You are welcome on my lawn.
As the early history of industrialization shows, unregulated companies have no problems poisoning people for short-term profits. Aggressive business people tend to only think about 5 years out. If they believe the chances of getting caught is relatively low for the next 5 years, they'll often gamble to get here-and-now power and wealth. They are thinking with the "2nd head".
By the time 3-eyed babies appear, the perps or their trail may be long gone.
Table-ized A.I.
Exactly. Pollution is one of the most basic examples of an "externality" to a business.
The business is happy to make more profits and doesn't care if it pollutes.
If the consumer has the choice between a cheap car that belches smog and an expensive car that is relatively clean, the rational self-interested choice is to choose the cheap car.
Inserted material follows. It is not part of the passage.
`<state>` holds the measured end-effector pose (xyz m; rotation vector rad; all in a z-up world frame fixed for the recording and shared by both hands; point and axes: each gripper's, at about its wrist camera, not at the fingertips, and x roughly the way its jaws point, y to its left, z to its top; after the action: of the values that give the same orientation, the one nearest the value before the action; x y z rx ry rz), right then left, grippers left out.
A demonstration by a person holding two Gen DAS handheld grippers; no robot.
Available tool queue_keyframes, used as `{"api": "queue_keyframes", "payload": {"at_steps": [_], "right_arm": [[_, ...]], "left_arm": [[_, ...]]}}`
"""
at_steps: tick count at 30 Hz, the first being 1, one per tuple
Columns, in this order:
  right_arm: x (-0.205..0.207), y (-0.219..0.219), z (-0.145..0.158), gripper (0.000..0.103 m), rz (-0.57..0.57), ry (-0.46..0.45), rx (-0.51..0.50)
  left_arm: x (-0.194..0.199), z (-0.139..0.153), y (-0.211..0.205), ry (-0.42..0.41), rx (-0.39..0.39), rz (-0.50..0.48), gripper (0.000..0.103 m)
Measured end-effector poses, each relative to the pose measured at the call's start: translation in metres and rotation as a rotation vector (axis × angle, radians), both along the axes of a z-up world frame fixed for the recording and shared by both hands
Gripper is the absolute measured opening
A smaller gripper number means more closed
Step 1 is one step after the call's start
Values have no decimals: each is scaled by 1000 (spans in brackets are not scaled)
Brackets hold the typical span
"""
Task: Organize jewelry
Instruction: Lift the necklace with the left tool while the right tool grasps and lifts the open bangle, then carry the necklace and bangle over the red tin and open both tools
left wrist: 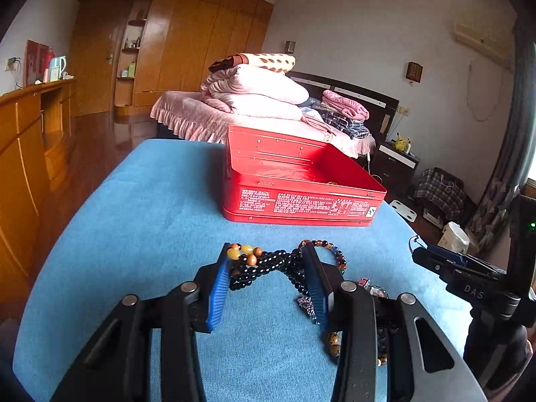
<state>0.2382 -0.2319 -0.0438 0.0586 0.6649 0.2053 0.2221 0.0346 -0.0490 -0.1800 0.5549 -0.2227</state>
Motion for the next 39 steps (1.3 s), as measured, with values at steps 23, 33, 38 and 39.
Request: {"api": "queue_keyframes", "payload": {"at_steps": [23, 33, 38, 39], "right_arm": [[57, 4, 45, 46, -4, -54, 24], [133, 19, 51, 46, -28, -23, -14], [163, 26, 32, 46, -30, 34, -20], [167, 27, 29, 46, -29, 44, -21]], "left_arm": [[43, 48, -16, -114, 11, -35, 42], [123, 57, -26, -99, 7, -19, 42], [158, 42, -34, -44, 28, -16, 42], [164, 40, -36, -31, 29, -15, 42]]}}
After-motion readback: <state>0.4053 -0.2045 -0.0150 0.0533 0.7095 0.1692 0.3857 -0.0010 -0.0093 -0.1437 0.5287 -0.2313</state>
The direct benefit to them of money in their pocket outweighs the relatively small amount of pollution that their individual car will create. However, when taken in aggregate, it's better if *everyone* chooses the clean car.
Since we can't persuade human beings to always selflessly consider the good of the community over their own interests (and we shouldn't), we agree on laws to protect our shared resources.
Cars from the sixties and seventies that were fun to drive were horribly wasteful on fuel when driven hard. Carburetors are like that. The point now, is that we have technology to sample the air pressure, air temperature, and exhaust mixture to try to achieve the most thorough burn possible, which is why the cars of today are more fun and more powerful than they were in the sixties and seventies. And I say this as someone that is mid-restoration on a seventies Mopar.
The tradeoff is complexity and cost. The cars are much more complicated because the systems that regulate fuel pressure, nozzle duration, spark duration and timing, and valve timing are much more complicated than an accelerator pump, a venturi, and a simple vacuum-advance distributor.
Do not look into laser with remaining eye.